* Task instructions
Reproduce the listing below verbatim.

* Stored data
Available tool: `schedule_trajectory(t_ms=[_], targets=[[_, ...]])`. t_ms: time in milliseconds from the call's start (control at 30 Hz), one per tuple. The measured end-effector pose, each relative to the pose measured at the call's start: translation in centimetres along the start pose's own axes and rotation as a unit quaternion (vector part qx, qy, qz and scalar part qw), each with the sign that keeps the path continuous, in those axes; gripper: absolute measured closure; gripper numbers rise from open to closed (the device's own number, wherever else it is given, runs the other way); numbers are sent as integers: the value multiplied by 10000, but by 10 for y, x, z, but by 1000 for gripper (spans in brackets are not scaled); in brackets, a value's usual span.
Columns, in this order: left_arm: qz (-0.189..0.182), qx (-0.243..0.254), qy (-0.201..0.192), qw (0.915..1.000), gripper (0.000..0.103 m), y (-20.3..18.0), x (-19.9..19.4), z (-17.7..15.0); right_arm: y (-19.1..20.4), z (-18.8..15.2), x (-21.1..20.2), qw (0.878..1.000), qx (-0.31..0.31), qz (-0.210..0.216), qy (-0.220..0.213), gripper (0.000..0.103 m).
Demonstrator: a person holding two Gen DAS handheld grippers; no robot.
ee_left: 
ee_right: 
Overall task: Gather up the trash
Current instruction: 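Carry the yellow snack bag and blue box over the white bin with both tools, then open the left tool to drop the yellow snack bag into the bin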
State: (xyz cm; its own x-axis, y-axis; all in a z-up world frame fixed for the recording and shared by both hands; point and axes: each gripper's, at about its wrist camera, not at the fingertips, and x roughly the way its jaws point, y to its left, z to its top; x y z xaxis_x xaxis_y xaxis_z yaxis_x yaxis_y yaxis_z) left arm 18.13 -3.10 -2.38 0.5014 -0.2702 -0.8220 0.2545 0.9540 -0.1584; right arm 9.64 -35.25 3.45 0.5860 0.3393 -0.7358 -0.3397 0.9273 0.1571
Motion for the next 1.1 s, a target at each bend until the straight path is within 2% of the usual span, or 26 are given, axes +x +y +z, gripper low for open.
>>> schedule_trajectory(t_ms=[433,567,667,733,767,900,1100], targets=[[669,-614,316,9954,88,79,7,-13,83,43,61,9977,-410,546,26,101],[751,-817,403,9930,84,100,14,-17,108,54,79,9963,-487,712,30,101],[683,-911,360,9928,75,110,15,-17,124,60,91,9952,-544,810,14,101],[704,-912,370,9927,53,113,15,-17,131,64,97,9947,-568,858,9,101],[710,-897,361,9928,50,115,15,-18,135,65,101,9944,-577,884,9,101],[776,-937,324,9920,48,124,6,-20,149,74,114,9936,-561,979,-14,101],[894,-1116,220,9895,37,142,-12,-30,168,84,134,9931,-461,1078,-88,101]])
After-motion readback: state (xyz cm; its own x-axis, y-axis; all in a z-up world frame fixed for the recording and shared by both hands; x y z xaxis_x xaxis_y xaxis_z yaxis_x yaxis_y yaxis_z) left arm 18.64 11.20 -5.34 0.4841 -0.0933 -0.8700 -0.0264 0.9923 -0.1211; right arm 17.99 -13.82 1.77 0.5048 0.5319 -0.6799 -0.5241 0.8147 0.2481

* Reply to the exercise
Available tool: `schedule_trajectory(t_ms=[_], targets=[[_, ...]])`. t_ms: time in milliseconds from the call's start (control at 30 Hz), one per tuple. The measured end-effector pose, each relative to the pose measured at the call's start: translation in centimetres along the start pose's own axes and rotation as a unit quaternion (vector part qx, qy, qz and scalar part qw), each with the sign that keeps the path continuous, in those axes; gripper: absolute measured closure; gripper numbers rise from open to closed (the device's own number, wherever else it is given, runs the other way); numbers are sent as integers: the value multiplied by 10000, but by 10 for y, x, z, but by 1000 for gripper (spans in brackets are not scaled); in brackets, a value's usual span.
Columns, in this order: left_arm: qz (-0.189..0.182), qx (-0.243..0.254), qy (-0.201..0.192), qw (0.915..1.000), gripper (0.000..0.103 m), y (-20.3..18.0), x (-19.9..19.4), z (-17.7..15.0); right_arm: y (-19.1..20.4), z (-18.8..15.2), x (-21.1..20.2), qw (0.878..1.000), qx (-0.31..0.31), qz (-0.210..0.216), qy (-0.220..0.213), gripper (0.000..0.103 m).
Demonstrator: a person holding two Gen DAS handheld grippers; no robot.
ee_left: 
ee_right: 
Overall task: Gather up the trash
Current instruction: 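Carry the yellow snack bag and blue box over the white bin with both tools, then open the left tool to drop the yellow snack bag into the bin
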State: (xyz cm; its own x-axis, y-axis; all in a z-up world frame fixed for the recording and shared by both hands; point and axes: each gripper's, at about its wrist camera, not at the fingertips, and x roughly the way its jaws point, y to its left, z to its top; x y z xaxis_x xaxis_y xaxis_z yaxis_x yaxis_y yaxis_z) left arm 18.13 -3.10 -2.38 0.5014 -0.2702 -0.8220 0.2545 0.9540 -0.1584; right arm 9.64 -35.25 3.45 0.5860 0.3393 -0.7358 -0.3397 0.9273 0.1571
Motion for the next 1.1 s, a target at each bend until the straight path is within 2% of the usual span, or 26 are given, axes +x +y +z, gripper low for open.
>>> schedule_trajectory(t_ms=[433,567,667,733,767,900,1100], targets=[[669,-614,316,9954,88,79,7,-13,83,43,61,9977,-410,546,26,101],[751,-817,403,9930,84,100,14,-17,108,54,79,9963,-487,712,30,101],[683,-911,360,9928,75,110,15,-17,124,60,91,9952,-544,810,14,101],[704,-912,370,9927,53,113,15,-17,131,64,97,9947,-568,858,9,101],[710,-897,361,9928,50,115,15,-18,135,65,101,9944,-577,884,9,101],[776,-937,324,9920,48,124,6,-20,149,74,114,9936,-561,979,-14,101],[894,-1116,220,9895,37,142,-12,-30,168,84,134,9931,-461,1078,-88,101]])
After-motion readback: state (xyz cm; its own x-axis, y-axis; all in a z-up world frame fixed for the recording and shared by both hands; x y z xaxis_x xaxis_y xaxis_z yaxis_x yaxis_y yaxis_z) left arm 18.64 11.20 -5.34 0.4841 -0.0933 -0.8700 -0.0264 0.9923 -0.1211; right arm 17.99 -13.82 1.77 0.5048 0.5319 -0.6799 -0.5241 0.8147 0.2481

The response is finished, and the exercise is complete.